Your output should be the full listing, unchanged.

Raw data -
▼

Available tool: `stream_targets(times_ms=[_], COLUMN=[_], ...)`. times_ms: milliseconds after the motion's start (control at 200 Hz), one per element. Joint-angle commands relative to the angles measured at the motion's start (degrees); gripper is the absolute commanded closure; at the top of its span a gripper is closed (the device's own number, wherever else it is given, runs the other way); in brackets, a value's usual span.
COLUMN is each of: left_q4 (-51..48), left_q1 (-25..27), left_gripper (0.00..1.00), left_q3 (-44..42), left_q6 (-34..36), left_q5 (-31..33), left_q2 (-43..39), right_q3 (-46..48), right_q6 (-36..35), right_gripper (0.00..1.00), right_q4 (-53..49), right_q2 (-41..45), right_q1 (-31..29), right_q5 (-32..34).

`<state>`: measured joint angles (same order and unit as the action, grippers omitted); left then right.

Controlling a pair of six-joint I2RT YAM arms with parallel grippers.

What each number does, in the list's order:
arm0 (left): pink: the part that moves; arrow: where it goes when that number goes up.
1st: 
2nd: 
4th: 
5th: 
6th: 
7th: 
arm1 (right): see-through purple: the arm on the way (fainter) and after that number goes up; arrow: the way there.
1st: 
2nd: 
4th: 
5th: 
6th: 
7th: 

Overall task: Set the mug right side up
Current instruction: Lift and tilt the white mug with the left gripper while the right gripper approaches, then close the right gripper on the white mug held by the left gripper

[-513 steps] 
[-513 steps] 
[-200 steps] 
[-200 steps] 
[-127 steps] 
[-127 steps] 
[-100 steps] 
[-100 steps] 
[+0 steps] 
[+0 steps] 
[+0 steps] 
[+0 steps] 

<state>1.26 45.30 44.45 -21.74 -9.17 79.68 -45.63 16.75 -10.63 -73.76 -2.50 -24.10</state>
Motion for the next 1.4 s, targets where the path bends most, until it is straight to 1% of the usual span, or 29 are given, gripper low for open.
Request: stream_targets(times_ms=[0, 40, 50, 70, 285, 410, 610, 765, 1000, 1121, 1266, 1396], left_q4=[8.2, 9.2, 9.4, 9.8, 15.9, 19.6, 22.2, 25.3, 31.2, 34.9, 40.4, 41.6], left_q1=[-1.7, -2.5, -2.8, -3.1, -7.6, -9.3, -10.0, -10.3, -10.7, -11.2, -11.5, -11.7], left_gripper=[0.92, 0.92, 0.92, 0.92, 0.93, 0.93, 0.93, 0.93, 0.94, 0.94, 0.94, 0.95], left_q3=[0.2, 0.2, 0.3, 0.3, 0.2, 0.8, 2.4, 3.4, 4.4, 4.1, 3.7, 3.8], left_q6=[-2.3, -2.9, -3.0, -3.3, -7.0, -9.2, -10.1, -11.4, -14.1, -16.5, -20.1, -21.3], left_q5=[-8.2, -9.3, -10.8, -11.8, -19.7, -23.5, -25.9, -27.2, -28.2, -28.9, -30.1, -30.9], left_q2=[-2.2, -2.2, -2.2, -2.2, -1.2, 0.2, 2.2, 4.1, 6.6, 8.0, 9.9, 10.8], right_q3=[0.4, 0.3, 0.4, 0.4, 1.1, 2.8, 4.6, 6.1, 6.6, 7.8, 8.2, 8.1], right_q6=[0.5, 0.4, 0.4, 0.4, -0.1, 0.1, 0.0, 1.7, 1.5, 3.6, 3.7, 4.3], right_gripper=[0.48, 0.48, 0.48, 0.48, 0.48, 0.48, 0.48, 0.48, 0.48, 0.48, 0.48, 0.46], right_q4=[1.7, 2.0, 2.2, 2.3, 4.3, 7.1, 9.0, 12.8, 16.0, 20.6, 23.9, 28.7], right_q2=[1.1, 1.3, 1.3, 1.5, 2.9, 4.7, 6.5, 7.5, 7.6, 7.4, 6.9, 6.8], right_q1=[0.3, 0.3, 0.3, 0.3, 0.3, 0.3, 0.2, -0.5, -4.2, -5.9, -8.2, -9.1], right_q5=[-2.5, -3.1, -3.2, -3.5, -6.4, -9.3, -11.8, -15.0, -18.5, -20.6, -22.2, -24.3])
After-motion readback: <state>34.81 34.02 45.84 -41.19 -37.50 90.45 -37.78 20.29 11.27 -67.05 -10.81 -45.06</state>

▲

Completed task -
Available tool: `stream_targets(times_ms=[_], COLUMN=[_], ...)`. times_ms: milliseconds after the motion's start (control at 200 Hz), one per element. Joint-angle commands relative to the angles measured at the motion's start (degrees); gripper is the absolute commanded closure; at the top of its span a gripper is closed (the device's own number, wherever else it is given, runs the other way); in brackets, a value's usual span.
COLUMN is each of: left_q4 (-51..48), left_q1 (-25..27), left_gripper (0.00..1.00), left_q3 (-44..42), left_q6 (-34..36), left_q5 (-31..33), left_q2 (-43..39), right_q3 (-46..48), right_q6 (-36..35), right_gripper (0.00..1.00), right_q4 (-53..49), right_q2 (-41..45), right_q1 (-31..29), right_q5 (-32..34).

`<state>`: measured joint angles (same order and unit as the action, grippers omitted); left then right.

Controlling a pair of six-joint I2RT YAM arms with parallel grippers.

What each number does, in the list's order:
arm0 (left): pink: the part that moves; arrow: where it goes when that number goes up.
1st: 
2nd: 
4th: 
5th: 
6th: 
7th: 
arm1 (right): see-through purple: the arm on the way (fainter) and after that number goes up; arrow: the way there.
1st: 
2nd: 
4th: 
5th: 
6th: 
7th: 

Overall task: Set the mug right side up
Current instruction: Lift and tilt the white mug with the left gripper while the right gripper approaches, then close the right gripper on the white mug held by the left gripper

[-513 steps] 
[-513 steps] 
[-200 steps] 
[-200 steps] 
[-127 steps] 
[-127 steps] 
[-100 steps] 
[-100 steps] 
[+0 steps] 
[+0 steps] 
[+0 steps] 
[+0 steps] 

<state>1.26 45.30 44.45 -21.74 -9.17 79.68 -45.63 16.75 -10.63 -73.76 -2.50 -24.10</state>
Motion for the next 1.4 s, targets where the path bends most, until it is straight to 1% of the usual span, or 29 are given, gripper low for open.
Request: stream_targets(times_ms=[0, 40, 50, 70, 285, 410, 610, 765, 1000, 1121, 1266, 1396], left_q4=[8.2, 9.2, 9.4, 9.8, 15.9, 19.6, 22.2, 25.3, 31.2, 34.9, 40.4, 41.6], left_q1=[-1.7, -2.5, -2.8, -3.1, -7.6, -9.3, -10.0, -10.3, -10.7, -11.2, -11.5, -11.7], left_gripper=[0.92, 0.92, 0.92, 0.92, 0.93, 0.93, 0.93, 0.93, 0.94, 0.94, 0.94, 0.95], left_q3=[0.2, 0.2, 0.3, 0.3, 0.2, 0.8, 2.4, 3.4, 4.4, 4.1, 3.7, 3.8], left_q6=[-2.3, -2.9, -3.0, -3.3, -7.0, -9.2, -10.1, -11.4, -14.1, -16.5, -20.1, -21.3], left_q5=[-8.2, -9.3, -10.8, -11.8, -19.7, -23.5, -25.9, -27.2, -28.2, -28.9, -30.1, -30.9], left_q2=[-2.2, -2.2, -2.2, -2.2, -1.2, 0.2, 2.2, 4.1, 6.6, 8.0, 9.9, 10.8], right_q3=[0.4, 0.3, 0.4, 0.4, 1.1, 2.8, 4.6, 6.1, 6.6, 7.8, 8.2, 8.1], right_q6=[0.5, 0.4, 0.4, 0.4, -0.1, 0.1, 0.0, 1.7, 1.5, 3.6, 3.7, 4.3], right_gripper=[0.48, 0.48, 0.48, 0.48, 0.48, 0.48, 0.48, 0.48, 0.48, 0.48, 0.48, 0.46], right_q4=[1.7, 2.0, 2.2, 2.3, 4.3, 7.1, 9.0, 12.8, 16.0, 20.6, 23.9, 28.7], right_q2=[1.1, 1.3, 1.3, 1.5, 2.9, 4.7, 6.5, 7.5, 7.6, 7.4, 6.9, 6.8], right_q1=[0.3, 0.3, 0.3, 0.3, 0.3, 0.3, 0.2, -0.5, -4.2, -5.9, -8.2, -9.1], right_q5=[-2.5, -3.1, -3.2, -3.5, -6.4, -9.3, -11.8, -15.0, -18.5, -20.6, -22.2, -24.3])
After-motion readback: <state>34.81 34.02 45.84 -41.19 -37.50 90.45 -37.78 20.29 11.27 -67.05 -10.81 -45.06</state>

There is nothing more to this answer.